My sense is, and this has happened to me before when I’ve referred people to specialists, they’re so used to seeing people who are almost dead or dying, with really acute severe problems, that if they see somebody like him who had anemia but was not going to die the next week, they don’t take it seriously and they just send them away. So then I asked him to send me a few more labs that he’d said he had. It turns out [that] he had several markers for myeloma, which was probably what was causing the anemia. Again, for people who are not familiar, that’s a cancer that starts in the bone marrow where red blood cells are produced. If you have that issue, [it] can be one of the causes of anemia. His other doctor [who] he saw, [who] actually recognized [he] might have anemia, just kept telling him [to] take iron over and over and over without even testing his iron levels, or looking at any other causes. Now I’m on my soapbox. But I was so furious for so many days after seeing that. I wish I could say that was a one-time thing. But I’ve seen that over and over, through the course of my career. I just wish there were more doctors like you, [where] when somebody asks them a question, they go home and research and find and learn what they don’t know. Or if a patient comes in and shares an experience that was transformative for them, like, “Hey, I did this diet or this approach that’s different [from] what is typically recommended and it really worked for me,” the response is, “Oh, wow; that’s amazing.”

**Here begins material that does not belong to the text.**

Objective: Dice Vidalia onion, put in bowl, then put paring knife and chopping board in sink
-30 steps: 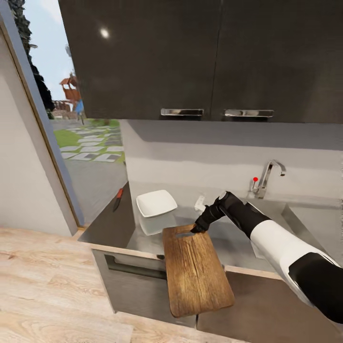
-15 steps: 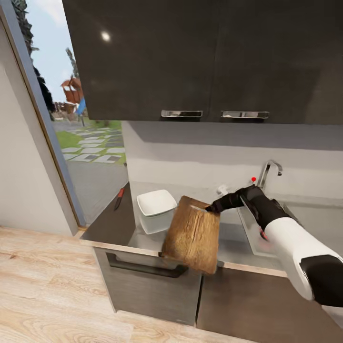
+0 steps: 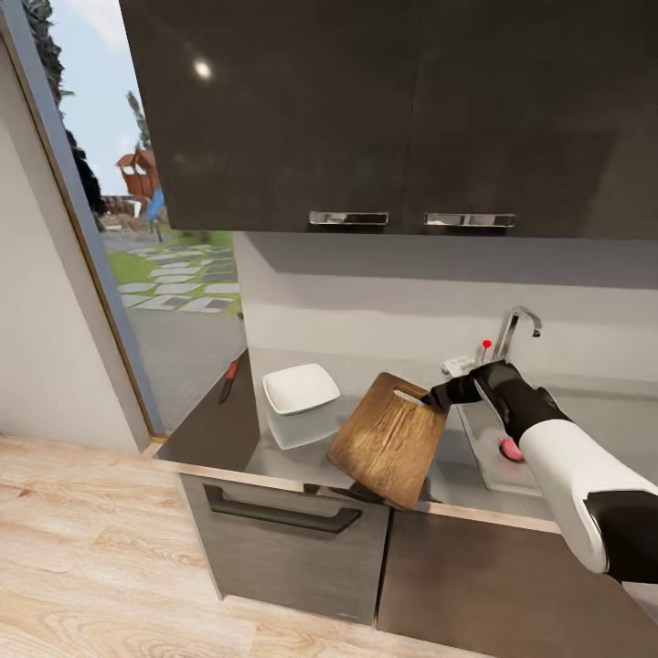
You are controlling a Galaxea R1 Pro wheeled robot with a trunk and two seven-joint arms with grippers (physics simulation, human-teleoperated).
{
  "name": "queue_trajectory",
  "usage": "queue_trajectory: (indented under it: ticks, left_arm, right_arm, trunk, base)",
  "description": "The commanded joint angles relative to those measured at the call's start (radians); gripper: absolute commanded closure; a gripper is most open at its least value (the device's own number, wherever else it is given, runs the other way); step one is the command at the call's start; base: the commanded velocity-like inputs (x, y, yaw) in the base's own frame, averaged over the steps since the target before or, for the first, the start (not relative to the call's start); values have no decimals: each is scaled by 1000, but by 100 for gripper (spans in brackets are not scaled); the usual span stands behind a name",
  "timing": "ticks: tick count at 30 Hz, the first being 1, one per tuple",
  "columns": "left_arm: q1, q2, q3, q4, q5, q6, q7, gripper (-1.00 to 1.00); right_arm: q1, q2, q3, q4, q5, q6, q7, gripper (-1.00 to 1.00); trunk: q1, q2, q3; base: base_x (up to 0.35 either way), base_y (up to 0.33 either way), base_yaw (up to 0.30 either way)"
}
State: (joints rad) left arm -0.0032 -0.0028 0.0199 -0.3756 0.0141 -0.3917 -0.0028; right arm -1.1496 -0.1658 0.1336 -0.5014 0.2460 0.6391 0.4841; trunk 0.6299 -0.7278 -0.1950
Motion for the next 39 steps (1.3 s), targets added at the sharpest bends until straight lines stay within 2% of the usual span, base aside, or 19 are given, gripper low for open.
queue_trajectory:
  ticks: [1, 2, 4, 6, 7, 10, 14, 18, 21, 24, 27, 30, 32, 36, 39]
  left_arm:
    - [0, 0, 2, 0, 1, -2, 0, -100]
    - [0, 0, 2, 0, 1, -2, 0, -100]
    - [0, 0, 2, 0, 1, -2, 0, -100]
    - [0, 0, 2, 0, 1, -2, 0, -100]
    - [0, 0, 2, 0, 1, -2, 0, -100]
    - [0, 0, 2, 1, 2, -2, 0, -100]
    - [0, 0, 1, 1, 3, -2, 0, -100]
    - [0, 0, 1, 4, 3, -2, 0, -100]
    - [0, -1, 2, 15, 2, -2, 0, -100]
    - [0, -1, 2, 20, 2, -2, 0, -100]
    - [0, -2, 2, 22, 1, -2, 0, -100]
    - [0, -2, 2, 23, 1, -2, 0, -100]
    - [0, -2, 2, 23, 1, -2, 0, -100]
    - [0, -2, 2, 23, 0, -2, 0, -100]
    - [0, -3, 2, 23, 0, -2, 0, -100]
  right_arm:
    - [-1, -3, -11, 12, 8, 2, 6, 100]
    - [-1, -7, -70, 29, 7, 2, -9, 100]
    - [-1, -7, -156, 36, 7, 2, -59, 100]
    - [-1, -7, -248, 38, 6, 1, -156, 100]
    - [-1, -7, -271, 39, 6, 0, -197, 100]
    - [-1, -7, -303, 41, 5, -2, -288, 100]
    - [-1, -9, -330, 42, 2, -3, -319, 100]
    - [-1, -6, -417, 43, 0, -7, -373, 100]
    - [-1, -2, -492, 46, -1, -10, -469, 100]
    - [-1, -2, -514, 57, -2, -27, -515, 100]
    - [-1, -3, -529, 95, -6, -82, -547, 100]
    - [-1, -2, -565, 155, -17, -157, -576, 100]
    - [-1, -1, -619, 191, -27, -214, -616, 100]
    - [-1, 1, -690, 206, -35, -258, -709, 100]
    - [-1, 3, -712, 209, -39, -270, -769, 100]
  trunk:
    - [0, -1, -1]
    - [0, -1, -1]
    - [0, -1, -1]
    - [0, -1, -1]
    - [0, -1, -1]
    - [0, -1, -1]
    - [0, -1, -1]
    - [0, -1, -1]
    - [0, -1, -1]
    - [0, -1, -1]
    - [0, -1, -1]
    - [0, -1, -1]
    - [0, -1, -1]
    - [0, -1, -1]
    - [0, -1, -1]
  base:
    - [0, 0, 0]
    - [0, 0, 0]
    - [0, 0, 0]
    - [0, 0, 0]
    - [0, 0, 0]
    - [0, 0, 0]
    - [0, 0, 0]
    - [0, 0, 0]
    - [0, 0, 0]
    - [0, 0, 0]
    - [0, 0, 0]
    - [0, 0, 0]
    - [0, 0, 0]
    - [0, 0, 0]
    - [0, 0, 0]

Naomi Parrella: “Tell me more.”
Chris Kresser: “I’m so curious. Tell me more. I want to learn more about that so I can use it with my other patients.”

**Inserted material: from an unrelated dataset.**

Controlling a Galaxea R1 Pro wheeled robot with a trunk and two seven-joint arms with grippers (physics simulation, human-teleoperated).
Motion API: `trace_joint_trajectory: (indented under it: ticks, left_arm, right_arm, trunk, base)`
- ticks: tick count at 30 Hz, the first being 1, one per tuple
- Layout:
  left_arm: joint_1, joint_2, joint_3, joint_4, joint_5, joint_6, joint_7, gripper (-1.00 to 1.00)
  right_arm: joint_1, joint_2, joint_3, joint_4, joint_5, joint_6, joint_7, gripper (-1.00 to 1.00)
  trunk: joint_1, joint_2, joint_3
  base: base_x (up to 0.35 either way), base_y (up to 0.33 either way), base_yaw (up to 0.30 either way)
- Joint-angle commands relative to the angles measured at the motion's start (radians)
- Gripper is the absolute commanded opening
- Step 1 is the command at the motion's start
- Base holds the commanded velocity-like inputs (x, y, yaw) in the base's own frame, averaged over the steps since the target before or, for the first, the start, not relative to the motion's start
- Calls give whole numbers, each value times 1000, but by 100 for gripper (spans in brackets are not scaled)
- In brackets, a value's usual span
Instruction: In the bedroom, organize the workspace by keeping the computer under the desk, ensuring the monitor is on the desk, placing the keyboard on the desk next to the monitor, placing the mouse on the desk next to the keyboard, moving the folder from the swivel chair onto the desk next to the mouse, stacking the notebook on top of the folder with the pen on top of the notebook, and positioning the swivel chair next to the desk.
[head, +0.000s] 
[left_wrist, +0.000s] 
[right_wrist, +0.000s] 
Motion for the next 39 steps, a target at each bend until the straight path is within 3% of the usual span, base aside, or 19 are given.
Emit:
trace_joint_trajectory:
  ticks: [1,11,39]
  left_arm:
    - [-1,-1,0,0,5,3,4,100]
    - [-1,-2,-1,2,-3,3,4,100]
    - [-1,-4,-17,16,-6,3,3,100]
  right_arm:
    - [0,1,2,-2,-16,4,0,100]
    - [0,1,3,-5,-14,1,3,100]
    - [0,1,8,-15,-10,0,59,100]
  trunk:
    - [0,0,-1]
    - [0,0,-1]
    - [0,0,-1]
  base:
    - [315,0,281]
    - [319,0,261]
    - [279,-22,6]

Dr. Naomi Parrella shares some of what she’s learned and integrated to effectively help patients achieve long term success with weight loss, in this episode of Revolution Health Radio. #chriskresser #weightloss #obesity #metabolichealth
Naomi Parrella: Exactly. That curiosity. First of all, I want to apologize on behalf of any doctor who is dismissing a patient or a patient’s complaints because obviously, that’s just flat-out wrong. Secondly, good for you for pursuing and listening and discovering a diagnosis. Shame on that hematologist for not figuring that out. That’s their job. In medical school, there was one thing that somebody said to me that really stuck with me, and it was, “The further you get in your training and the further you go in your career, the less people are going to give you honest feedback.” So when somebody says something that kind of rubs you a little bit not so great, or you’re like, “Man, I was wrong,” it gives you that sort of chip, like that little knock, listen, because that might be just the tip of the iceberg. If you hear something like, “Man, I missed something,” then you better open your eyes because you might not get that warning again. And to your point about [how] sometimes the more seasoned or more esteemed a physician is, the less likely they might listen, that’s exactly the reason. Be open.

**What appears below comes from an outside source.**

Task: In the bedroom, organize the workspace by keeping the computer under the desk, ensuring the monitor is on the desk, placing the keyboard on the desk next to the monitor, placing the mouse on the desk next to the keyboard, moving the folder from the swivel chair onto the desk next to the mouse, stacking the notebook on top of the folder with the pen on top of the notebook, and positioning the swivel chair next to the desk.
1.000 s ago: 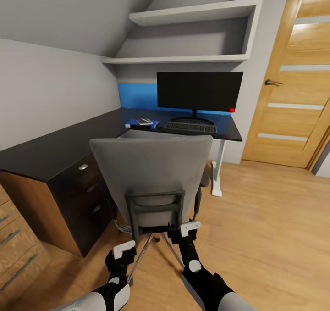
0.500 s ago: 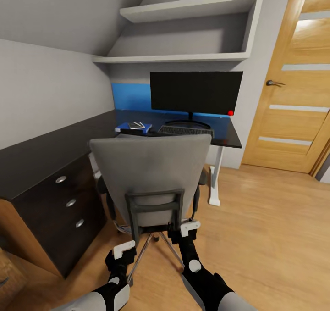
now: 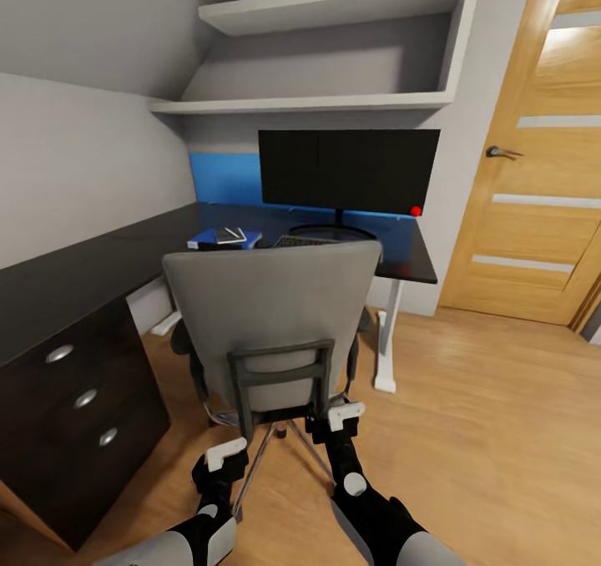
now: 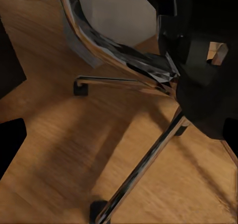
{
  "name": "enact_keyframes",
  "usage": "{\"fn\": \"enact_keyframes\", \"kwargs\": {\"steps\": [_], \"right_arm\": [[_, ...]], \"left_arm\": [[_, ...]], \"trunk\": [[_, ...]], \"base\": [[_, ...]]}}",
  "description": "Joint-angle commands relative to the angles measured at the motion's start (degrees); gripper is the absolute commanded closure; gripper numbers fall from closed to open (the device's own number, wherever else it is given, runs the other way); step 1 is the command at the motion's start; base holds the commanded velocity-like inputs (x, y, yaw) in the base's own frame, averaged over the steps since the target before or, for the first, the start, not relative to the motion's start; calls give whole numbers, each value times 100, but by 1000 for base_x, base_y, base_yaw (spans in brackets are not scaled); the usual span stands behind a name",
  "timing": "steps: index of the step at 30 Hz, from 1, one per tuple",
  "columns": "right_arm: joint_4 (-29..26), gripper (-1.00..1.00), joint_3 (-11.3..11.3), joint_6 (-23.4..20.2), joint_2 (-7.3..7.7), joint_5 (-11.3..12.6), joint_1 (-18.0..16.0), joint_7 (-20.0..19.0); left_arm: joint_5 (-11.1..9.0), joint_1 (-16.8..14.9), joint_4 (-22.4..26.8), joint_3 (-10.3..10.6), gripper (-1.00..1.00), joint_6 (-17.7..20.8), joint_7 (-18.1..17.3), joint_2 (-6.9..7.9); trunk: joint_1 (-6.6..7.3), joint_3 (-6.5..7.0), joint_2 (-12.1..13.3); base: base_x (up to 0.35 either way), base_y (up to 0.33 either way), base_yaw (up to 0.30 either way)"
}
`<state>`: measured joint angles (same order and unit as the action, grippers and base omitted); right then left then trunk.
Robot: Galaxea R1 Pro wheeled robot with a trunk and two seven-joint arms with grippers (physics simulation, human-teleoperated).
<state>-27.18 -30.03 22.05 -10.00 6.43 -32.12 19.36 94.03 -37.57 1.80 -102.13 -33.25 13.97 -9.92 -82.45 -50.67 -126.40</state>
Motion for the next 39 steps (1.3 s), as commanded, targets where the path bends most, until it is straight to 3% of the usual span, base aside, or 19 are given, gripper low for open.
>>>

Chris Kresser: Yeah, and here’s a clue on both sides, whichever side you’re on. If someone gives me feedback [that’s] difficult to hear but I know there’s some truth in it, I can feel that. There’s a visceral response in my body. Usually, some defensiveness might pop up, or some irritation or anger, but that provokes a response. Whereas, if someone gives me feedback [and] there’s no part of me that recognizes any truth in it or relevance or value, it just bounces right off. It’s not something that’s going to bother me much at all. And I would say the other way is true, too. I’ve been in the seat of being a patient. That’s how I even got into this career. I know what it’s like to be in the patient’s shoes and be looking for answers and be dismissed and get the eye roll and get all this, and I can say [that] if I’m on the patient’s side, and I asked a question like that to the doctor and the response is angry [and] defensive, I know I’m [probably] onto something.
Naomi Parrella: That’s such a resilient way to think of it.
Chris Kresser: Because if I wasn’t and there was really nothing to that at all, there wouldn’t be that kind of response.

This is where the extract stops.